**BRIEF:** Please return every line in the following data that includes the string "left".
======== DATA EXTRACT ========
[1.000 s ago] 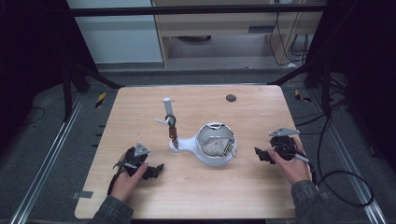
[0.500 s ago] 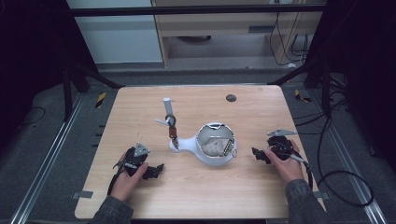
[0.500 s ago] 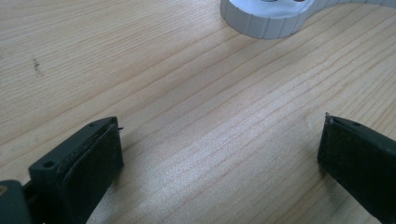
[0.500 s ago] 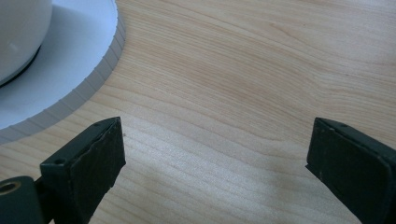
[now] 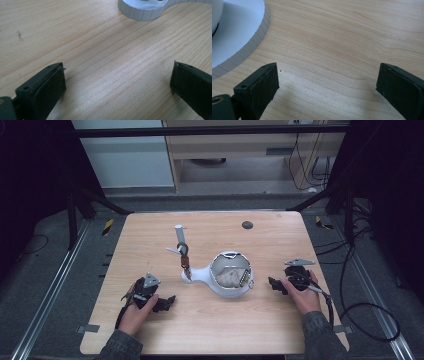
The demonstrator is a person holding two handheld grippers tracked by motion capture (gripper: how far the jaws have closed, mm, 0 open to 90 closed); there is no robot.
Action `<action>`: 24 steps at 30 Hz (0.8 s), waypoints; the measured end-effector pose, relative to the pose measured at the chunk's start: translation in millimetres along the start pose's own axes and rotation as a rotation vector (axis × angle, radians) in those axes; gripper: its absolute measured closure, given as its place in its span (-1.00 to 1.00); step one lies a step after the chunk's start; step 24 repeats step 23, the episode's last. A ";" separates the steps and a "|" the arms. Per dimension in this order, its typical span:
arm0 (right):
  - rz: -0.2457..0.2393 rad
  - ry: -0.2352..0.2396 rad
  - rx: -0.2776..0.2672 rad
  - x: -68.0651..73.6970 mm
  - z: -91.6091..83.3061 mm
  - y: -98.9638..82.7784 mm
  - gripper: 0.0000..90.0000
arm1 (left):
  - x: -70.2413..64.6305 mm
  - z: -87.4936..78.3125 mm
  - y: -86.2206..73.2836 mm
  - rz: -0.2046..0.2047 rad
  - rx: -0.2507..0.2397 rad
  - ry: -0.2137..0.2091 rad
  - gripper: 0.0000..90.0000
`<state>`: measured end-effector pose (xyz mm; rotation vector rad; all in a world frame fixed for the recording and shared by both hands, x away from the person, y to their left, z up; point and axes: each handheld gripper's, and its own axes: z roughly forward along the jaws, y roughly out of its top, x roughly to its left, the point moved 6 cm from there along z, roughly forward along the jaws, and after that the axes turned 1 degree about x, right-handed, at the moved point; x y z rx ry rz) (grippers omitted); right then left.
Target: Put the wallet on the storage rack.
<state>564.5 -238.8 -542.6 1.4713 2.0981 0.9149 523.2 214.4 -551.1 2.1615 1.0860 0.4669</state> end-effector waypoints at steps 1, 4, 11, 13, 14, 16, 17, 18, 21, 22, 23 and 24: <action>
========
**SOLUTION TO THE PROBLEM:**
arm1 (left):
`<state>`: measured end-effector pose (xyz mm; rotation vector rad; all in a world frame fixed for the recording and shared by both hands, x away from the person, y to their left, z up; point and axes: each handheld gripper's, and its own axes: z roughly forward along the jaws, y roughly out of its top, x roughly to its left, the point moved 6 cm from there along z, roughly forward along the jaws, and after that the axes turned 1 degree about x, right-handed, at the moved point; x y z rx ry rz) (grippers omitted); right then left.

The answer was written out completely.